First, i filled the cracks in the doors with foam weatherstripping

Then i finished the inner door frame, and lined it with velcro. I put up pandafilm with the white side facing in, and this thing completely blocks all light. I like this because i can simply pull back a corner, and look in, and it wont leak yellow light all over the place. (like out my window) And i can open the doors during night cycle without disturbing the flowering plants.


----------



## Ryan1010xxx (Jan 9, 2011)

looking good man. very professional


----------



## CSI Stickyicky (Jan 9, 2011)

Thanks man. I'm pretty happy with it so far. I think it's really working for me that i'm doing it slowly, and not really giving myself a deadline. That gives me the opportunity to do things the right way, even if it's slower that way.


----------



## Ryan1010xxx (Jan 10, 2011)

CSI Stickyicky said:


> Thanks man. I'm pretty happy with it so far. I think it's really working for me that i'm doing it slowly, and not really giving myself a deadline. That gives me the opportunity to do things the right way, even if it's slower that way.

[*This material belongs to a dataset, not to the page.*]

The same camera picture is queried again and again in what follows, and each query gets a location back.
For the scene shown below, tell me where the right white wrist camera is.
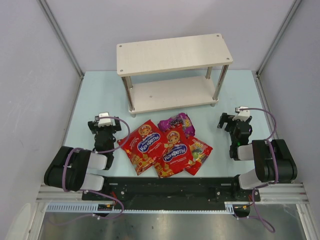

I wish i could say the same lol... ive gotta get exhaust hooked up in the next couple days because im going out of town this weekend and i dont want my babies to fry... but i was lucky enough to find an old stanley blower laying around that im gonna use... Saved me some money and kept me from having to wait on shipping.


----------



## CSI Stickyicky (Jan 10, 2011)

I got the vegetative/cloning section pretty much done. I still have some light proofing to do at the very bottom of the doors, and i'm not sure what the plan is yet. I'll probably just put up another piece of pandafilm, white side in, like i did on the top section. It really works for the top section.

One thing i really love about this METAL cabinet is the ability to use MAGNETS. The fan i have hanging up is hanging with a magnet, so i can move it anytime i want, to anywhere i want. Also, both lights are hanging from magnets. 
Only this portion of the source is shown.